What is needed is a word-for-word transcription of every record below.
Segment Start: Data supplied
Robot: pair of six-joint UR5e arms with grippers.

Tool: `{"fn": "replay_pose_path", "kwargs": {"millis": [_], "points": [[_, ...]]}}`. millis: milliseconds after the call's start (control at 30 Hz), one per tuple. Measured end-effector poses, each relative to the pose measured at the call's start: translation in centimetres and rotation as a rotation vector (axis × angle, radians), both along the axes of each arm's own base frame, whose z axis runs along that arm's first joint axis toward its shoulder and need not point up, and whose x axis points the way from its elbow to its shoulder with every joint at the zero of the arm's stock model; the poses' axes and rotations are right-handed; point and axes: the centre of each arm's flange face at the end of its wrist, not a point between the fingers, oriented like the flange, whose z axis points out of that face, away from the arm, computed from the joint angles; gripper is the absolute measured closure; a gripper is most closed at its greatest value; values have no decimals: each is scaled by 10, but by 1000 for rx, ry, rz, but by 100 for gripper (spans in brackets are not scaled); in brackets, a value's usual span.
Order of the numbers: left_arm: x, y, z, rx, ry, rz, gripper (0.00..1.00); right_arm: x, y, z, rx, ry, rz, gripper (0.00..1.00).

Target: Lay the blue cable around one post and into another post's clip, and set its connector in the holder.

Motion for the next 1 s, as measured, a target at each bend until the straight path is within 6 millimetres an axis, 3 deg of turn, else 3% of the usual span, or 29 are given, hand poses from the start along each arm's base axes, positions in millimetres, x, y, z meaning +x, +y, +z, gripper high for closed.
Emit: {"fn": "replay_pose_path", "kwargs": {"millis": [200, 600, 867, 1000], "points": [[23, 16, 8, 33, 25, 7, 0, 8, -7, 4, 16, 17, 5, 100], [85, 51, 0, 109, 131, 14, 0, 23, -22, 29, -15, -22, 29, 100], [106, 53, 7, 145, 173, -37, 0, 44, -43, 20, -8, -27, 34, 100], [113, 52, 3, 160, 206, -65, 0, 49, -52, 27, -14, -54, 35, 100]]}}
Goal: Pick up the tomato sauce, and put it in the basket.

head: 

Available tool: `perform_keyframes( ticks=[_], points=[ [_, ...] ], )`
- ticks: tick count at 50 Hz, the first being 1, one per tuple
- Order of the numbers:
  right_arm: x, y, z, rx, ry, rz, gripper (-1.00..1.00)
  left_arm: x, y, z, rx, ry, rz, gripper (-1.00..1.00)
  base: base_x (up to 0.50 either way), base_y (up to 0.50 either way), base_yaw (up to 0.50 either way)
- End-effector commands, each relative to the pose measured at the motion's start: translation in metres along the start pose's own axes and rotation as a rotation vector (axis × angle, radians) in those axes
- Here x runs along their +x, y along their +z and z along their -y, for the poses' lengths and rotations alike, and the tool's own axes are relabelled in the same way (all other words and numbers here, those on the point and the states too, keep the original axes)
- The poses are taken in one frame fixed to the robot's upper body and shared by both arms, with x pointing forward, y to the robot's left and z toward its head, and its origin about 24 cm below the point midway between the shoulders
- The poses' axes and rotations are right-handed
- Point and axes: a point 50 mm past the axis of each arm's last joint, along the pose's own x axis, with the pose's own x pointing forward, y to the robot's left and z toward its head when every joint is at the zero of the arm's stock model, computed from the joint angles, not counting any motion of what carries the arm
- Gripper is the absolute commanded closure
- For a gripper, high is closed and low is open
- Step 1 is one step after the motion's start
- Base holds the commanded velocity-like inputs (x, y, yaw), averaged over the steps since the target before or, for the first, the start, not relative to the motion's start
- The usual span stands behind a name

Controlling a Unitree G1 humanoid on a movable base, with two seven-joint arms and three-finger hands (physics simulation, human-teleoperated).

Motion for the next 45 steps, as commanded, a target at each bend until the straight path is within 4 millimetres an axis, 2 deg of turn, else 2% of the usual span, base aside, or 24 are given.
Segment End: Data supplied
Response below:
Robot: pair of six-joint UR5e arms with grippers.

Tool: `{"fn": "replay_pose_path", "kwargs": {"millis": [_], "points": [[_, ...]]}}`. millis: milliseconds after the call's start (control at 30 Hz), one per tuple. Measured end-effector poses, each relative to the pose measured at the call's start: translation in centimetres and rotation as a rotation vector (axis × angle, radians), both along the axes of each arm's own base frame, whose z axis runs along that arm's first joint axis toward its shoulder and need not point up, and whose x axis points the way from its elbow to its shoulder with every joint at the zero of the arm's stock model; the poses' axes and rotations are right-handed; point and axes: the centre of each arm's flange face at the end of its wrist, not a point between the fingers, oriented like the flange, whose z axis points out of that face, away from the arm, computed from the joint angles; gripper is the absolute measured closure; a gripper is most closed at its greatest value; values have no decimals: each is scaled by 10, but by 1000 for rx, ry, rz, but by 100 for gripper (spans in brackets are not scaled); in brackets, a value's usual span.
Order of the numbers: left_arm: x, y, z, rx, ry, rz, gripper (0.00..1.00); right_arm: x, y, z, rx, ry, rz, gripper (0.00..1.00).

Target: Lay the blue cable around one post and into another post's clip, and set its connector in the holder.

Motion for the next 1 s, as measured, a target at each bend until the straight path is within 6 millimetres an axis, 3 deg of turn, else 3% of the usual span, or 29 are given, hand poses from the start along each arm's base axes, positions in millimetres, x, y, z meaning +x, +y, +z, gripper high for closed.
Emit: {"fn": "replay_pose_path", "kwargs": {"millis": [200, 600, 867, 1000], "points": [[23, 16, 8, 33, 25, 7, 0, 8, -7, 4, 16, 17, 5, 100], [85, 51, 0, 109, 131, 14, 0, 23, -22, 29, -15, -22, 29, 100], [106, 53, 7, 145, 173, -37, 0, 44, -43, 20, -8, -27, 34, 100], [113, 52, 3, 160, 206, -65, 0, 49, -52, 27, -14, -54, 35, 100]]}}
Goal: Pick up the tomato sauce, and put it in the basket.

head: 

Available tool: `perform_keyframes( ticks=[_], points=[ [_, ...] ], )`
- ticks: tick count at 50 Hz, the first being 1, one per tuple
- Order of the numbers:
  right_arm: x, y, z, rx, ry, rz, gripper (-1.00..1.00)
  left_arm: x, y, z, rx, ry, rz, gripper (-1.00..1.00)
  base: base_x (up to 0.50 either way), base_y (up to 0.50 either way), base_yaw (up to 0.50 either way)
- End-effector commands, each relative to the pose measured at the motion's start: translation in metres along the start pose's own axes and rotation as a rotation vector (axis × angle, radians) in those axes
- Here x runs along their +x, y along their +z and z along their -y, for the poses' lengths and rotations alike, and the tool's own axes are relabelled in the same way (all other words and numbers here, those on the point and the states too, keep the original axes)
- The poses are taken in one frame fixed to the robot's upper body and shared by both arms, with x pointing forward, y to the robot's left and z toward its head, and its origin about 24 cm below the point midway between the shoulders
- The poses' axes and rotations are right-handed
- Point and axes: a point 50 mm past the axis of each arm's last joint, along the pose's own x axis, with the pose's own x pointing forward, y to the robot's left and z toward its head when every joint is at the zero of the arm's stock model, computed from the joint angles, not counting any motion of what carries the arm
- Gripper is the absolute commanded closure
- For a gripper, high is closed and low is open
- Step 1 is one step after the motion's start
- Base holds the commanded velocity-like inputs (x, y, yaw), averaged over the steps since the target before or, for the first, the start, not relative to the motion's start
- The usual span stands behind a name

Controlling a Unitree G1 humanoid on a movable base, with two seven-joint arms and three-finger hands (physics simulation, human-teleoperated).

Motion for the next 45 steps, as commanded, a target at each bend until the straight path is within 4 millimetres an axis, 2 deg of turn, else 2% of the usual span, base aside, or 24 are given.

Now the exercise is complete.